Sorority Row *


Picture from: yourmoviestuff.com

The first shots of Sorority Row pan through a crowded party of half-naked, drunken coeds in the midst of their initiation into the Theta Pi sorority. It is one of those parties populated by such impossibly good-looking people we strain to find the address somewhere—anywhere. I’ve never seen a party like this in real life. I can safely assume they don’t exist.

We follow a handful of sisters from the sorority into a bedroom where they begin to watch a video feed of a prank that is sure to go wrong. As Megan (Audrina Patridge) begins to foam at the mouth after her boyfriend Garrett (Matt O’Leary) slips her a Roofy, Megan’s sorority sisters, led by Queen Bee Jessica (Leah Pipes) feign concern and rush to her side. Megan’s dead, or so Garrett thinks, so when the girls decide to dump the body in a secluded body of water, Garrett stabs Megan in the chest. Why? So the air will escape from her lungs and she will sink to the bottom. Why did the sisters play this prank in the first place? Garrett cheated on Megan, of course. So they decide to really dump her body and forget the bloody fiasco. All of them except Cassidy (Briana Evigan) jump on board, whom the others threaten to pin the murder on if she calls the cops.

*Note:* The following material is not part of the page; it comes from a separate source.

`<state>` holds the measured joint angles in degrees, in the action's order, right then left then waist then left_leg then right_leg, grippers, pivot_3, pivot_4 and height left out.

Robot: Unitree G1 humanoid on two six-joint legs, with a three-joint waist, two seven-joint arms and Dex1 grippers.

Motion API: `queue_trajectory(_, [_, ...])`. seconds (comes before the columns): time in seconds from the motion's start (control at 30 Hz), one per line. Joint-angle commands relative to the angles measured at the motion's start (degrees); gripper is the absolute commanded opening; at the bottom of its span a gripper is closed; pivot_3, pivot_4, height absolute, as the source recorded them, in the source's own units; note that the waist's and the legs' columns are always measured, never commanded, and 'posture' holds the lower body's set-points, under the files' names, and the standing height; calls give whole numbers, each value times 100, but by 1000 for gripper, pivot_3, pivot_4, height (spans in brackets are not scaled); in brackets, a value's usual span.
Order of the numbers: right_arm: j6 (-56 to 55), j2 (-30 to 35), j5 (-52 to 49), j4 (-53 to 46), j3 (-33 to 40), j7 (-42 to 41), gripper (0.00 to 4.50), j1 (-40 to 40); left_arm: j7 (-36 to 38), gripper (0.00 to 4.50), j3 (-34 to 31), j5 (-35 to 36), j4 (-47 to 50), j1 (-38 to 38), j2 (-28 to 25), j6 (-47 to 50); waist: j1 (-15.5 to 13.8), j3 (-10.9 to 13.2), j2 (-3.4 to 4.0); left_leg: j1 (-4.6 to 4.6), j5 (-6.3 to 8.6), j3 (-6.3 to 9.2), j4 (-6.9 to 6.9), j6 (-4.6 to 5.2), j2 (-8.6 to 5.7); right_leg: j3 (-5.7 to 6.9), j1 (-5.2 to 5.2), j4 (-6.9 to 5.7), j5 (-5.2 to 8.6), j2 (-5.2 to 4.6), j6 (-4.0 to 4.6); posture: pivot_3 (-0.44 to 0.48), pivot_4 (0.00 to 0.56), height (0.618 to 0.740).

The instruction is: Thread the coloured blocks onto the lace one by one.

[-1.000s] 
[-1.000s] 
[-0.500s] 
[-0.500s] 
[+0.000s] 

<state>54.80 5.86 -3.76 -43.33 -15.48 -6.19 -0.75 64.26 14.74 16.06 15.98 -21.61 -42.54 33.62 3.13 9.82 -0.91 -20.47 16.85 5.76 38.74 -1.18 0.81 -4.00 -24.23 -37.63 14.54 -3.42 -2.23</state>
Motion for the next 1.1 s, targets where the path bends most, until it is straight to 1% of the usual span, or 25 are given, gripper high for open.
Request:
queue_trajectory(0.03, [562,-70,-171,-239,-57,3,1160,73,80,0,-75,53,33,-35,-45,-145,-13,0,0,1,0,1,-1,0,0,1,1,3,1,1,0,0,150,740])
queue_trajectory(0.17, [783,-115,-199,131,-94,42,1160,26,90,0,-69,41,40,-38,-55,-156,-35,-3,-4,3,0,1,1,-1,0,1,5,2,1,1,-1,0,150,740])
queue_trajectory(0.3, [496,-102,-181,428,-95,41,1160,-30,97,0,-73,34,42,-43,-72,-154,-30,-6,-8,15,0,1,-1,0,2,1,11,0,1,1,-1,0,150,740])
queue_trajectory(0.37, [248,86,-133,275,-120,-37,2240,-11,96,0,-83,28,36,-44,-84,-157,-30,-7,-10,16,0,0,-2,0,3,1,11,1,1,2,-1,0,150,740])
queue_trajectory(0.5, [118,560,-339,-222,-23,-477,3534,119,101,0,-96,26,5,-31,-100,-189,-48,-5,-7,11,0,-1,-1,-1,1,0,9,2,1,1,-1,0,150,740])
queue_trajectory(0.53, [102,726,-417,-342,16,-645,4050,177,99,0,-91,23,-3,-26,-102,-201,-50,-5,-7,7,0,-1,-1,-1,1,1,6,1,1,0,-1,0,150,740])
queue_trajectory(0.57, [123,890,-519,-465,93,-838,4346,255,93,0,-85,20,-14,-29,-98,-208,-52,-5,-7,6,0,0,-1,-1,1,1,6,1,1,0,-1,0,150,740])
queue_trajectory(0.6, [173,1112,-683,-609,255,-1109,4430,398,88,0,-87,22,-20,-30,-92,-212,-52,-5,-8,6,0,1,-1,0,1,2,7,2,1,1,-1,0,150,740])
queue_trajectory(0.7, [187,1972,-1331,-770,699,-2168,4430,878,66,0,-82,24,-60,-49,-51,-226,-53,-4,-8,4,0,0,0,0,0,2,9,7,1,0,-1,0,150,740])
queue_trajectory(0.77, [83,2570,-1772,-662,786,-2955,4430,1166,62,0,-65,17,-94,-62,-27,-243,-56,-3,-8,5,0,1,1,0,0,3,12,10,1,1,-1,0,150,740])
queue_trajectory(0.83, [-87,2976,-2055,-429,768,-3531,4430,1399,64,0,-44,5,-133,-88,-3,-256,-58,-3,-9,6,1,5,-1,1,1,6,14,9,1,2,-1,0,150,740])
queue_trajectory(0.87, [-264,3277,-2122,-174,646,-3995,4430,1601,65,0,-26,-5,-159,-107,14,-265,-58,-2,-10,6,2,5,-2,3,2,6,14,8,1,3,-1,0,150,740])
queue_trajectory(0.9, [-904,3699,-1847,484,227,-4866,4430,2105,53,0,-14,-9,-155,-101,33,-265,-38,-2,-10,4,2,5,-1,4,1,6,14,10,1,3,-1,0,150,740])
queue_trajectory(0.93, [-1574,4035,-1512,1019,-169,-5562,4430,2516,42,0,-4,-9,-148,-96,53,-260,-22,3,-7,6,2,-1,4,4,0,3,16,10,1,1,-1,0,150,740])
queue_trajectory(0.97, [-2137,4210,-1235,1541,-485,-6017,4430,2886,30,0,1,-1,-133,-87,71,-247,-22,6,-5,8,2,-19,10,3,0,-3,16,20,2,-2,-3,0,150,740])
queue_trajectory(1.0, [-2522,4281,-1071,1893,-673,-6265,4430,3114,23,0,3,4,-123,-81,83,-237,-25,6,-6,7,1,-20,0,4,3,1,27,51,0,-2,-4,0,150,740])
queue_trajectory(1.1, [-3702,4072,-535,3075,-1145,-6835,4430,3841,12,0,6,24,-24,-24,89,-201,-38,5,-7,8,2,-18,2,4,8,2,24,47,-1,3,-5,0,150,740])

From there, the film turns into a third-rate teen slasher/horror mash of implausible plot details, boring sequences of text messages and showers, and a less than satisfying conclusion. After graduation, those involved in dumping Megan’s body down the well begin to be killed off by a tire-iron wielding killer looking for vengeance. Peripheral characters beware: if you even heard about what really happened to Megan, you’re dead. In one sequence, sorority sister Chugs (Margo Harshman) pays a visit to her psychiatrist looking to score some prescription meds. The killer decides to take out the psychiatrist, who happens to be a sexual deviant. Clever. In another sequence, well, let’s just say you probably shouldn’t use the senior shower if you’re not a senior.

So who’s the killer? Some of the girls think it’s an insane Garrett. Others believe that Megan somehow came back to life, climbed out of a fifty foot well, and learned the intricate art of the tire iron. Or is it Megan’s creepy sister that turns up in the second act? When we find out who the killer really is, we don’t accept his/her explanation, and we don’t care to.

Sorority Row is typical fare for the modern teen slasher film. It is a poorly executed knock-off meant to recapture the heyday of the mid-nineties revival of the genre led by the much better Scream and I Know What You Did Last Summer. Unlike those films, the characters in Sorority Row are directly responsible for the original killing, making the audience more apt to cheer for their deaths than their rescue. Perhaps that’s the point, but we don’t care that they die. We don’t care who kills them. We just don’t. If you miss this one, you won’t be missing much.